Task statement
Copy each entry below unchanged; the images do not go in the copy.

The input START

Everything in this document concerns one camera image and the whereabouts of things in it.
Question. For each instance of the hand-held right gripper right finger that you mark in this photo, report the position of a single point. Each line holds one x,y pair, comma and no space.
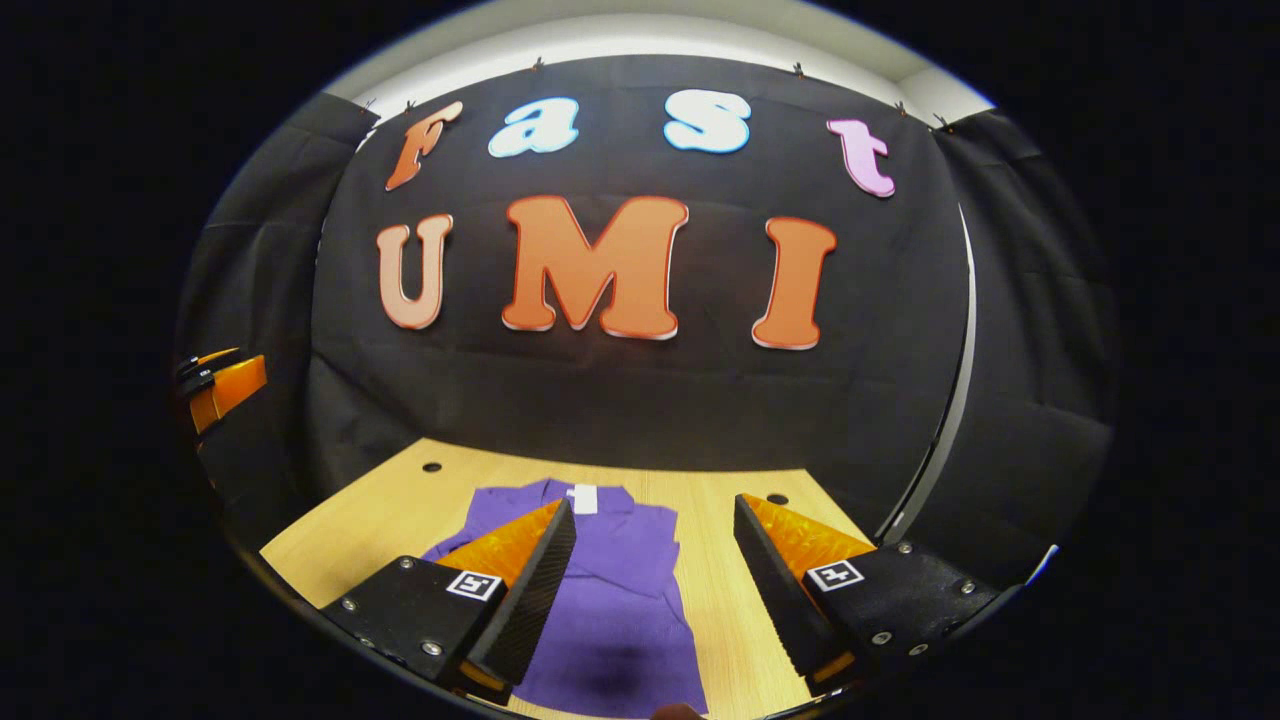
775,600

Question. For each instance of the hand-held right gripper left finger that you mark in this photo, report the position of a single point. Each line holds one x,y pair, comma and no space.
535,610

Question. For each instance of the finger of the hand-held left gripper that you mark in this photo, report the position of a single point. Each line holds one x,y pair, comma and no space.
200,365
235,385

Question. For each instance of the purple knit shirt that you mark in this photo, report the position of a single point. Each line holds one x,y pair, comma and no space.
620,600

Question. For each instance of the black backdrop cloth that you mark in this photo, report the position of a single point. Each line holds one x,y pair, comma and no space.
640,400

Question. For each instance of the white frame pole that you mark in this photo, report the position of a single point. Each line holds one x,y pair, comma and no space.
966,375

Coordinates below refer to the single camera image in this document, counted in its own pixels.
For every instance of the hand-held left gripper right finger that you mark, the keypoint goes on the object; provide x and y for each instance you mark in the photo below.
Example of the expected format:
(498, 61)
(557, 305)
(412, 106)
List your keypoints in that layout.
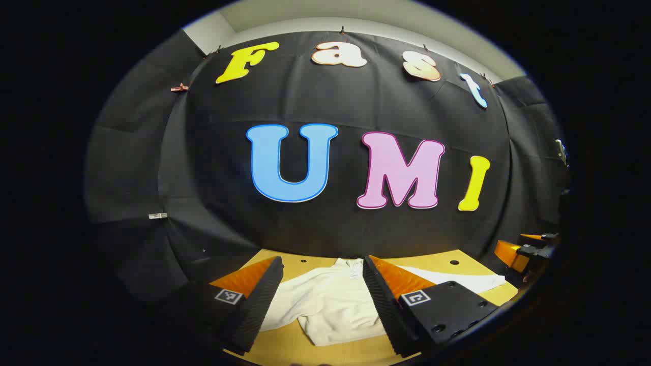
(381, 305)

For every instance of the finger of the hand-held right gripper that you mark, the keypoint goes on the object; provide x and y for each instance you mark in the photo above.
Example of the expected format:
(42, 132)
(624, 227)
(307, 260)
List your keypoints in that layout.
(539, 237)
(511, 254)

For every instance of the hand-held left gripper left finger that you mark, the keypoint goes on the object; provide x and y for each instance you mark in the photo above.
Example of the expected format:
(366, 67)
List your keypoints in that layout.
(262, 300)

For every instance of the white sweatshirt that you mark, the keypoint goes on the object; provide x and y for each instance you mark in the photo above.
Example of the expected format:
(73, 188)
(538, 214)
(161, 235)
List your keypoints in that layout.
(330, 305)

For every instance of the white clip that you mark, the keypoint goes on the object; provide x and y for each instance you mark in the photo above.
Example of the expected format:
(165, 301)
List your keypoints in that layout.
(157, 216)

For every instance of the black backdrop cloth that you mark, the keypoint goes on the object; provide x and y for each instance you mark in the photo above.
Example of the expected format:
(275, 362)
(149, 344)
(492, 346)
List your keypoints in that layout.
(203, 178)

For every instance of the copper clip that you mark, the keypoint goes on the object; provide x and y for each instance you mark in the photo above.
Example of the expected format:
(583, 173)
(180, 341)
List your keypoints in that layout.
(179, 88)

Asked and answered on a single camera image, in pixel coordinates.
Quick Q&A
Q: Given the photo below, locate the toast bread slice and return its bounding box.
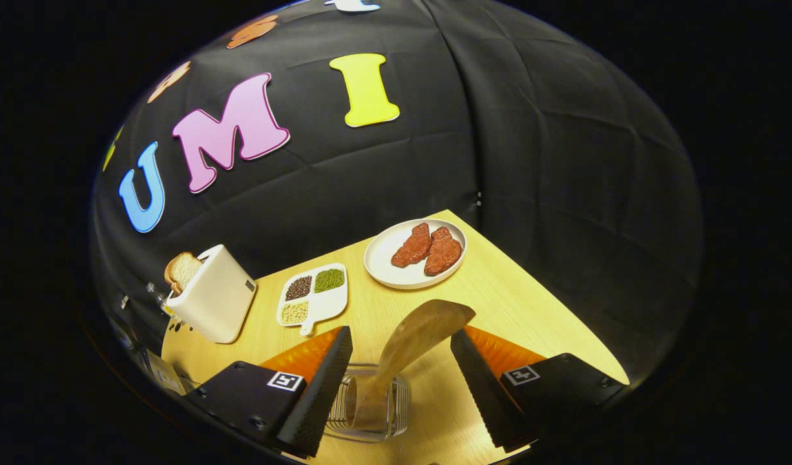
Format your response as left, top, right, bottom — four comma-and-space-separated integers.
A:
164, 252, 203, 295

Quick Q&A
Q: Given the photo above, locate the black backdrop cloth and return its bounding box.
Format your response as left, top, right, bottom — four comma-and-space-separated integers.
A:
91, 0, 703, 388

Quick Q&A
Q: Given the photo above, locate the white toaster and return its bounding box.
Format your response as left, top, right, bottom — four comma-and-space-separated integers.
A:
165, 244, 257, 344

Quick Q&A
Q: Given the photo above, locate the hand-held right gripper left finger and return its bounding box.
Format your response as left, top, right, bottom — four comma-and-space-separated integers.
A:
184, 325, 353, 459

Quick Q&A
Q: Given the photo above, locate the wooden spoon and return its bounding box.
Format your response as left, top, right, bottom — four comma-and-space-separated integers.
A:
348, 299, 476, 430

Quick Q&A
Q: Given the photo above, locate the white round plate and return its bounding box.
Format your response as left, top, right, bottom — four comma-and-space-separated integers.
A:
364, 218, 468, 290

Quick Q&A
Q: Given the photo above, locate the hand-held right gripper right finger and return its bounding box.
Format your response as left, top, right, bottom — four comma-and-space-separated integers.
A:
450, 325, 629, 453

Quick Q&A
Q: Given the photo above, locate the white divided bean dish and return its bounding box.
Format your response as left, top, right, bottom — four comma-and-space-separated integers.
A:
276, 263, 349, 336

The input END

Your solution
Everything in this document concerns one camera image and the whereabouts of things in it.
Question. For each instance of the hand-held right gripper right finger that you mark in this photo, report the position of a single point. Each line holds one x,y pair, comma and no space.
775,600

Question. For each instance of the hand-held right gripper left finger that you mark in this photo, report the position of a single point. Each line holds one x,y pair, comma and no space.
535,610

Question. For each instance of the finger of the hand-held left gripper that you mark in this photo, report the position of a single point. Each line holds one x,y pair, comma and no space.
200,365
235,385

Question. For each instance of the purple knit shirt that you mark in this photo, report the position of a single point. Each line holds one x,y pair, comma and no space.
620,600

Question. For each instance of the black backdrop cloth that you mark in this photo, report the position of a single point. Each line holds one x,y pair, comma and no space.
640,400

Question. For each instance of the white frame pole that you mark in this photo, report the position of a single point. Each line holds one x,y pair, comma and no space.
966,375

Coordinates below refer to the single camera image in this document, counted in its own pixels.
For every instance of the hand-held left gripper right finger that you mark, the keypoint goes on the object; provide x and y for each instance you mark in the photo below.
Example of the expected format:
(498, 61)
(557, 305)
(412, 106)
List your keypoints in that layout.
(381, 305)

For every instance of the finger of the hand-held right gripper that you mark, the keypoint goes on the object; provide x and y for each instance you mark in the photo above.
Example of the expected format:
(42, 132)
(624, 227)
(307, 260)
List your keypoints in that layout.
(539, 237)
(511, 254)

For every instance of the hand-held left gripper left finger that you mark, the keypoint goes on the object; provide x and y for each instance you mark in the photo above.
Example of the expected format:
(366, 67)
List your keypoints in that layout.
(262, 300)

For every instance of the white sweatshirt that you mark, the keypoint goes on the object; provide x and y for each instance you mark in the photo above.
Example of the expected format:
(73, 188)
(538, 214)
(161, 235)
List your keypoints in that layout.
(330, 305)

For every instance of the white clip that you mark, the keypoint goes on the object; provide x and y for each instance you mark in the photo above.
Example of the expected format:
(165, 301)
List your keypoints in that layout.
(157, 216)

For every instance of the black backdrop cloth that you mark, the keypoint goes on the object; provide x and y for each instance you mark in the photo above.
Example of the expected format:
(275, 362)
(149, 344)
(492, 346)
List your keypoints in that layout.
(203, 178)

For every instance of the copper clip that you mark, the keypoint goes on the object; provide x and y for each instance you mark in the photo above.
Example of the expected format:
(583, 173)
(180, 341)
List your keypoints in that layout.
(179, 88)

Asked and answered on a single camera image, in pixel coordinates.
Quick Q&A
Q: Given the photo below, locate the toast bread slice and return its bounding box.
Format your response as left, top, right, bottom — four comma-and-space-separated integers.
A:
164, 252, 203, 295

Quick Q&A
Q: Given the photo above, locate the black backdrop cloth and return its bounding box.
Format your response as left, top, right, bottom — four comma-and-space-separated integers.
A:
91, 0, 703, 388

Quick Q&A
Q: Given the photo above, locate the white toaster and return its bounding box.
Format your response as left, top, right, bottom — four comma-and-space-separated integers.
A:
165, 244, 257, 344

Quick Q&A
Q: Given the photo above, locate the hand-held right gripper left finger and return its bounding box.
Format your response as left, top, right, bottom — four comma-and-space-separated integers.
A:
184, 325, 353, 459

Quick Q&A
Q: Given the photo above, locate the wooden spoon and return its bounding box.
Format your response as left, top, right, bottom — four comma-and-space-separated integers.
A:
348, 299, 476, 430

Quick Q&A
Q: Given the photo above, locate the white round plate and return its bounding box.
Format your response as left, top, right, bottom — four comma-and-space-separated integers.
A:
364, 218, 468, 290

Quick Q&A
Q: Given the photo above, locate the hand-held right gripper right finger and return its bounding box.
Format your response as left, top, right, bottom — four comma-and-space-separated integers.
A:
450, 325, 629, 453

Quick Q&A
Q: Given the photo above, locate the white divided bean dish and return its bounding box.
Format your response as left, top, right, bottom — four comma-and-space-separated integers.
A:
276, 263, 349, 336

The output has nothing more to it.